▶ Exercise goal: Only the lines that hold "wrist" should be in the answer, each copied from the data below.

▶ Exercise material:
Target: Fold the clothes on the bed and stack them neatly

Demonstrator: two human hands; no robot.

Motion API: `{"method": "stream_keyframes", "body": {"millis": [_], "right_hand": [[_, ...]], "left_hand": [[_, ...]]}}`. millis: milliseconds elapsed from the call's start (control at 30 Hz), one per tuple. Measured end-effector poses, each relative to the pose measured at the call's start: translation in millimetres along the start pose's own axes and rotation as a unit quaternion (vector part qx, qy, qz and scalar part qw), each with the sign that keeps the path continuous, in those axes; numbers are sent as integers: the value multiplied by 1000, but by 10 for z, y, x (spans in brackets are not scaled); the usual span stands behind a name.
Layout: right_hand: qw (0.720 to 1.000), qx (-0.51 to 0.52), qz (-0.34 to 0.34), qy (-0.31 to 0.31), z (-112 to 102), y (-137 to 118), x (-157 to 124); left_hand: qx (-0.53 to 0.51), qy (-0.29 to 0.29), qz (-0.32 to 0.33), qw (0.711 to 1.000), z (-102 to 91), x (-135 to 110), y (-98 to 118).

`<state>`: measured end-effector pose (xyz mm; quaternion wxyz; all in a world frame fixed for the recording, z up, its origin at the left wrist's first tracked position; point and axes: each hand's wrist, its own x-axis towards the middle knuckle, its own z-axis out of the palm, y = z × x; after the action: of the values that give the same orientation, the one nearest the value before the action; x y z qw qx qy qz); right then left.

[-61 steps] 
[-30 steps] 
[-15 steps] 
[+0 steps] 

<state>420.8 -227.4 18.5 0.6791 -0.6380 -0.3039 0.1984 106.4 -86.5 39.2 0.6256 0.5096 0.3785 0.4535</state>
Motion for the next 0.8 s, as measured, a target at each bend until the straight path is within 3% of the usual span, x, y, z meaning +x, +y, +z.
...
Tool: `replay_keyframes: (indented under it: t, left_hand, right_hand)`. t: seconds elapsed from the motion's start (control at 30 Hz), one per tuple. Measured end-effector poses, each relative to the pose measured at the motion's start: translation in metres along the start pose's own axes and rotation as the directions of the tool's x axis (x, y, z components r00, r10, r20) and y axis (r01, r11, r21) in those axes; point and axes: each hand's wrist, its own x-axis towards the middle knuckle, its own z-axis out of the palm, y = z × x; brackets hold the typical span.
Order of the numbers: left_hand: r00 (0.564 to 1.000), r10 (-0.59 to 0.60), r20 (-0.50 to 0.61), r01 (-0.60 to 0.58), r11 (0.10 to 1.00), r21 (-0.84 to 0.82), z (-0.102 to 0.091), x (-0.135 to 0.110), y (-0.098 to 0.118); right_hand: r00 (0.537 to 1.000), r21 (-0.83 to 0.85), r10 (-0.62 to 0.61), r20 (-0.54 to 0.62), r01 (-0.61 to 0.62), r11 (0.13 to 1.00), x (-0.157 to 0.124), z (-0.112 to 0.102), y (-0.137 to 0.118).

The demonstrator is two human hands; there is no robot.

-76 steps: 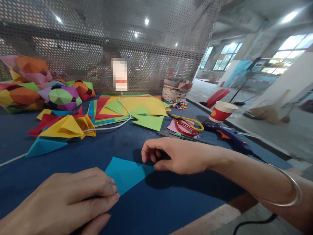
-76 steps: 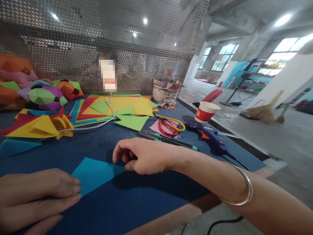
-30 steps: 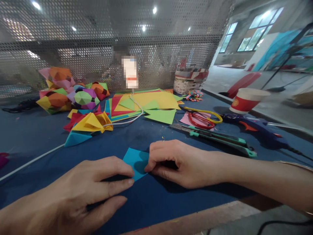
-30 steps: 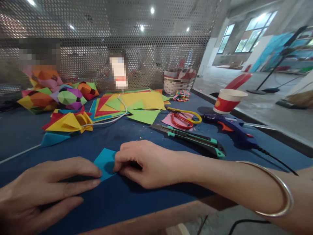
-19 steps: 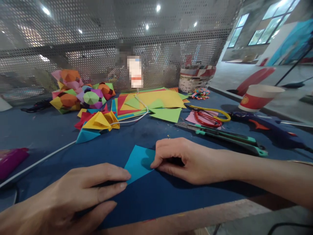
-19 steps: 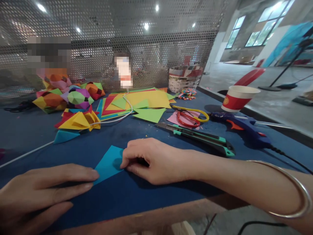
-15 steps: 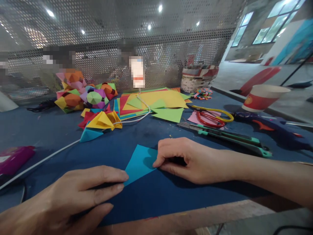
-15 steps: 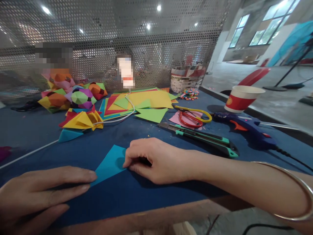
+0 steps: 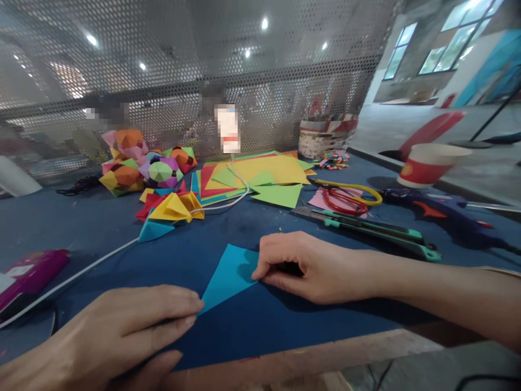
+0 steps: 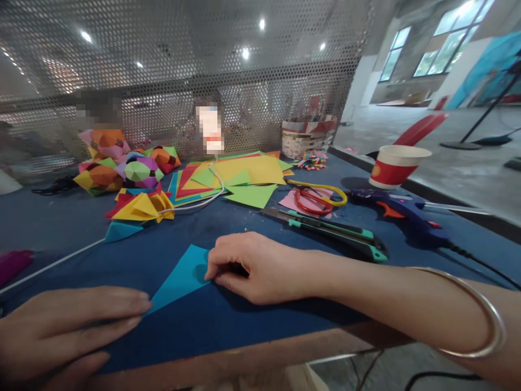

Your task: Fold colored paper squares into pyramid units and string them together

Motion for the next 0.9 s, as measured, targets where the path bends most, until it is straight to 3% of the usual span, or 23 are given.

▶ Exercise answer:
`<state>`: measured end-effector pose (xyz mm; quaternion wxyz; all in a world frame fixed for the recording, z up, its origin at the left wrist's first tracked position; point and axes: each hand's wrist, its own x-axis towards the middle knuckle, its own z-axis out of the palm, y = z × x; after the action: of the values that give the same orientation, the one nearest the value before the action; x y z qw qx qy qz); right then left.
Tool: `replay_keyframes: (indented under it: t, left_hand, right_hand)`. t: seconds elapsed from the motion's start (control at 30 Hz), one per tuple. Measured end-effector poses, each relative to the pose measured at the motion's start: translation in metres along the start pose's own axes and rotation as the directions of the tool's x axis (x, y, z components r00, r10, r20) and y axis (r01, r11, r21) in those axes; point and axes: each hand's wrist, its own x-axis towards the middle knuckle, its own z-axis out of the palm, y = z × x; brackets hold the typical span.

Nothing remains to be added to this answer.